Interpreting Results

Good Model Characteristics

High Precision (> 70%)

# Precision: 85.3%
# Of 128 signals, 105 were correct
  • Few false positives (red X marks)

  • Most green dots align with light green background

  • Signals are reliable

  • Lower transaction costs

High Recall (> 60%)

# Recall: 85.4%
# Caught 105 of 123 opportunities
  • Few orange circles (missed opportunities)

  • Capturing most profitable trades

  • Higher profit potential

Signals at Good Entry Points

Look at the price chart:

  • Are signals coming near local lows? (Good!)

  • Are signals coming near local highs? (Bad - buying at top)

  • Do signals cluster before price increases? (Good!)

Poor Model Characteristics

Low Precision (< 50%)

# Precision: 45.2%
# Of 200 signals, only 90 correct
  • Many red X marks (false positives)

  • Model is too aggressive

  • High transaction costs will eat profits

  • Solution: Increase prediction threshold or retrain

Low Recall (< 40%)

# Recall: 38.5%
# Only caught 70 of 182 opportunities
  • Many orange circles (missed opportunities)

  • Model is too conservative

  • Missing too many profitable trades

  • Solution: Decrease prediction threshold or add features

Random-Looking Signals

If signals appear random on the price chart:

  • No clear pattern relative to price movements

  • Equal distribution of correct/incorrect

  • Model hasn’t learned meaningful patterns

  • Solution: Feature engineering, more data, or different algorithm

Example Interpretations

Scenario 1: High Precision, Low Recall

Confusion Matrix:
Precision: 92.3% | Recall: 42.1%

TP: 48   FP: 4
TN: 480  FN: 66

Interpretation:

  • Model is very conservative

  • When it predicts buy, it’s usually right (92.3%)

  • But it misses many opportunities (66 missed)

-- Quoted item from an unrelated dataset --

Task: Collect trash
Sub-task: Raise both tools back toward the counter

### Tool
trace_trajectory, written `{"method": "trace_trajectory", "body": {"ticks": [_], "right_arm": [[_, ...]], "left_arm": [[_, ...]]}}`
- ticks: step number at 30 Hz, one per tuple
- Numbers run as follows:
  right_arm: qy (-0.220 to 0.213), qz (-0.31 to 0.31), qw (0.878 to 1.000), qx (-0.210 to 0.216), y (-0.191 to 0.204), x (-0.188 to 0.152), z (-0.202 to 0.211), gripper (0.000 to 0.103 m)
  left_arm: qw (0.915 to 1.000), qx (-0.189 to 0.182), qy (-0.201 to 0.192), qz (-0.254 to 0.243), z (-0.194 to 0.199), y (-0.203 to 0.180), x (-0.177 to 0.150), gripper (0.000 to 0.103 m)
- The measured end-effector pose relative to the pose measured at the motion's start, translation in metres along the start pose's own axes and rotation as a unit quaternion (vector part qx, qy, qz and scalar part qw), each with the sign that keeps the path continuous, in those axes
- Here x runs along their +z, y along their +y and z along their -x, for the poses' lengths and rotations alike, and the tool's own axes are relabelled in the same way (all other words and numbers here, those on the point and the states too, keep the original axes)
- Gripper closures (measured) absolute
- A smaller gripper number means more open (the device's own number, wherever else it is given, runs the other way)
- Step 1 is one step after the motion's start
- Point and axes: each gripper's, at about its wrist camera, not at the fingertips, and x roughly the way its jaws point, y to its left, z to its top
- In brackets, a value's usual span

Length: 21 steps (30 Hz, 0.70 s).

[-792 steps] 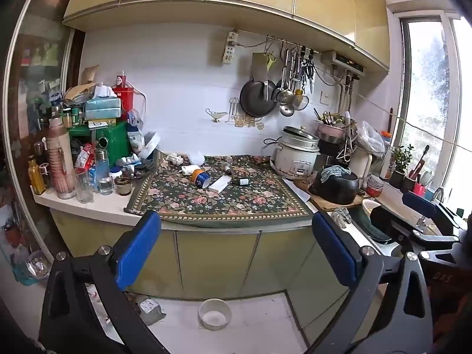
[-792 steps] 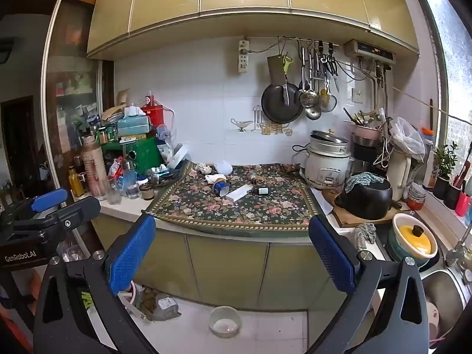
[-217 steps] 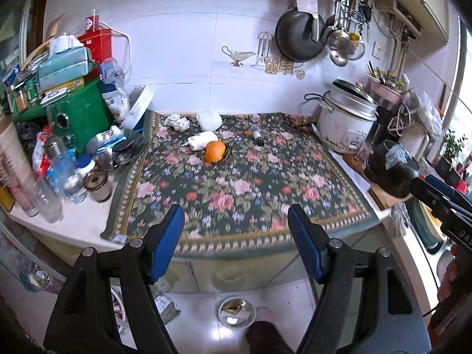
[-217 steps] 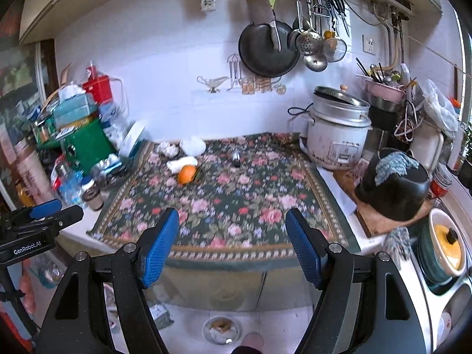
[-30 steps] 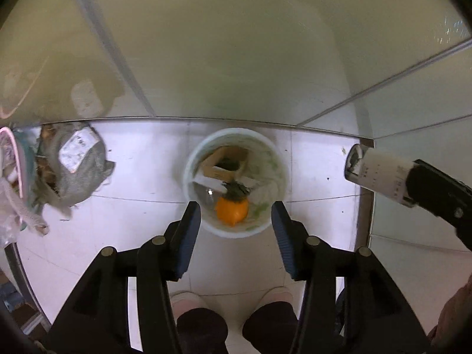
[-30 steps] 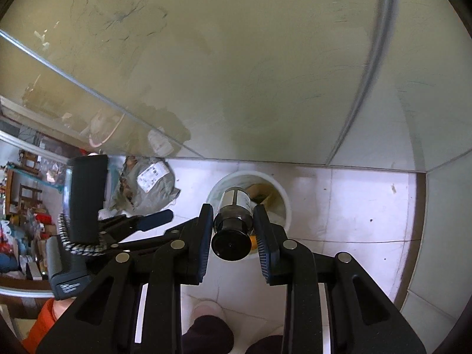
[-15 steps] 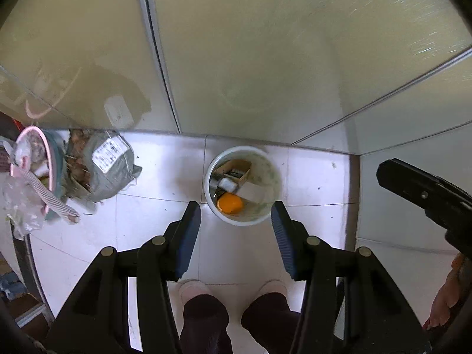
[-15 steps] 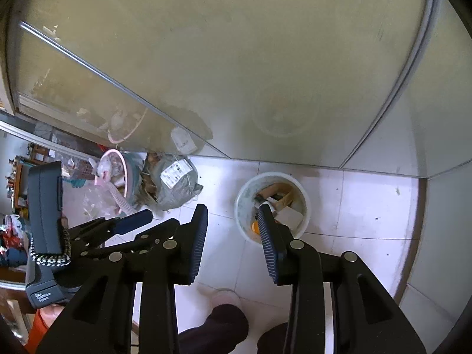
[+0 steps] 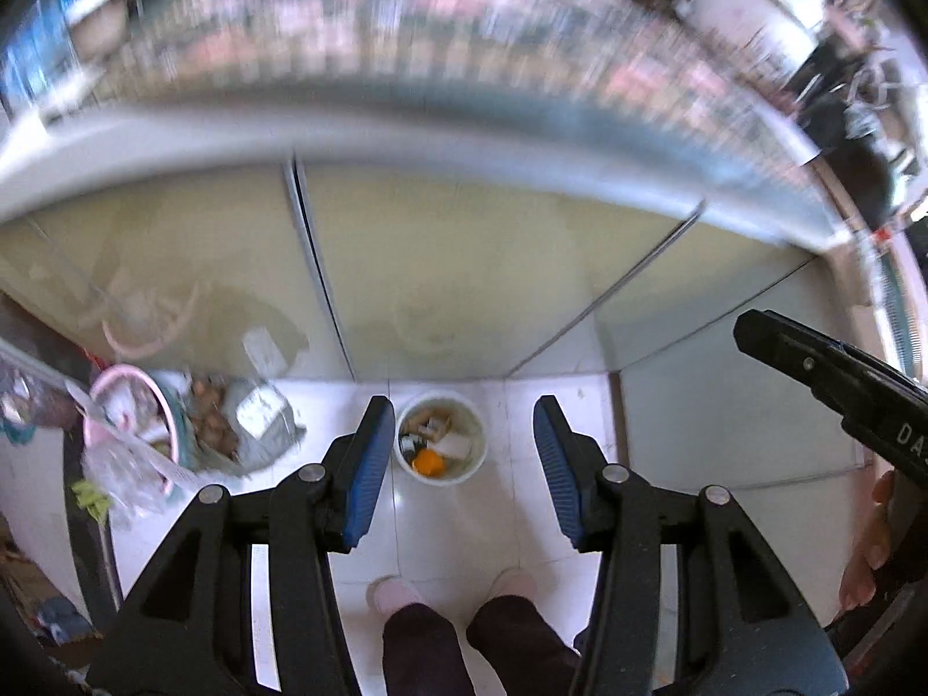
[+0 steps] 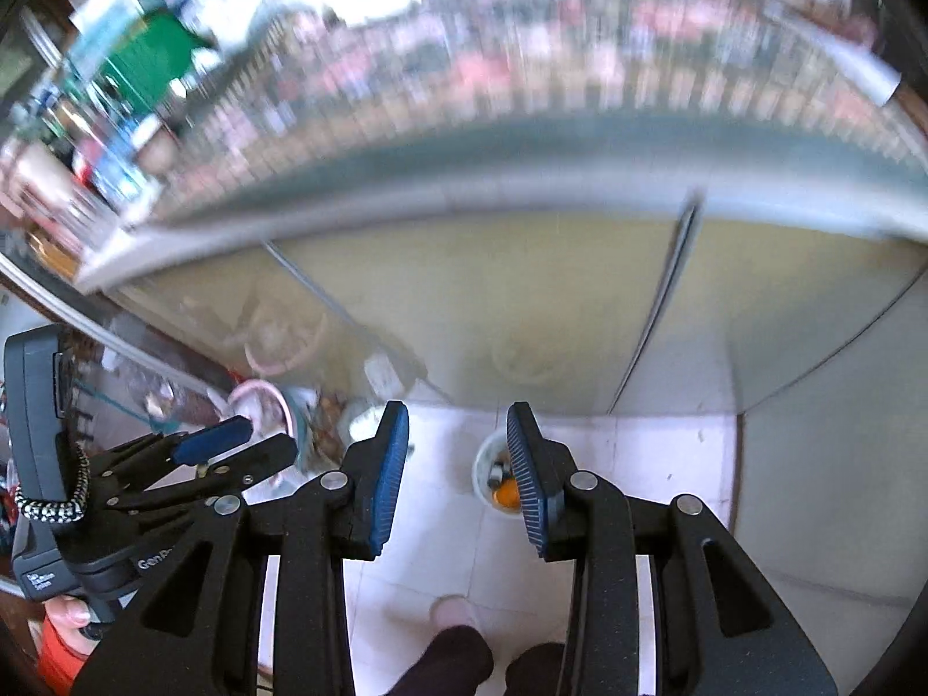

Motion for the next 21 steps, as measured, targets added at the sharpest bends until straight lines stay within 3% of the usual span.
{"method": "trace_trajectory", "body": {"ticks": [10,16,21], "right_arm": [[-0.121,0.006,0.992,-0.029,0.05,0.037,0.142,0.071],[-0.189,0.017,0.981,-0.047,0.071,0.046,0.199,0.07],[-0.237,0.011,0.969,-0.065,0.075,0.057,0.225,0.058]], "left_arm": [[0.993,-0.018,-0.105,-0.049,0.15,-0.018,0.041,0.054],[0.9843,-0.019,-0.165,-0.059,0.204,-0.025,0.059,0.041],[0.9784,-0.02,-0.197,-0.06,0.225,-0.023,0.079,0.03]]}}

  • Only trading 52 times instead of possible 114

Appropriate For:

  • High transaction costs

  • Risk-averse strategies

  • Need high win rate

How to Improve:

# Lower prediction threshold
y_pred_conservative = (y_pred_proba > 0.8).astype(int)  # Current
y_pred_balanced = (y_pred_proba > 0.6).astype(int)      # Better balance

Scenario 2: Low Precision, High Recall

Confusion Matrix:
Precision: 58.7% | Recall: 88.2%

TP: 105  FP: 74
TN: 360  FN: 14

Interpretation:

  • Model is very aggressive

  • Catches almost all opportunities (88.2%)

  • But generates many false signals (74)

  • Trading 179 times (many unnecessary)

Appropriate For:

  • Low transaction costs

  • Market-making strategies

  • Exploration phase

How to Improve:

# Raise prediction threshold
y_pred_aggressive = (y_pred_proba > 0.4).astype(int)  # Current
y_pred_balanced = (y_pred_proba > 0.6).astype(int)    # Better balance

Scenario 3: Balanced Performance

Confusion Matrix:
Precision: 76.5% | Recall: 72.3%

TP: 89   FP: 27
TN: 420  FN: 34

Interpretation:

  • Good balance between precision and recall

  • 116 total signals, 89 correct (76.5%)

  • Caught 89 of 123 opportunities (72.3%)

  • F1 score ≈ 74.3% (harmonic mean)

This Is Ideal: Good balance suitable for most trading strategies.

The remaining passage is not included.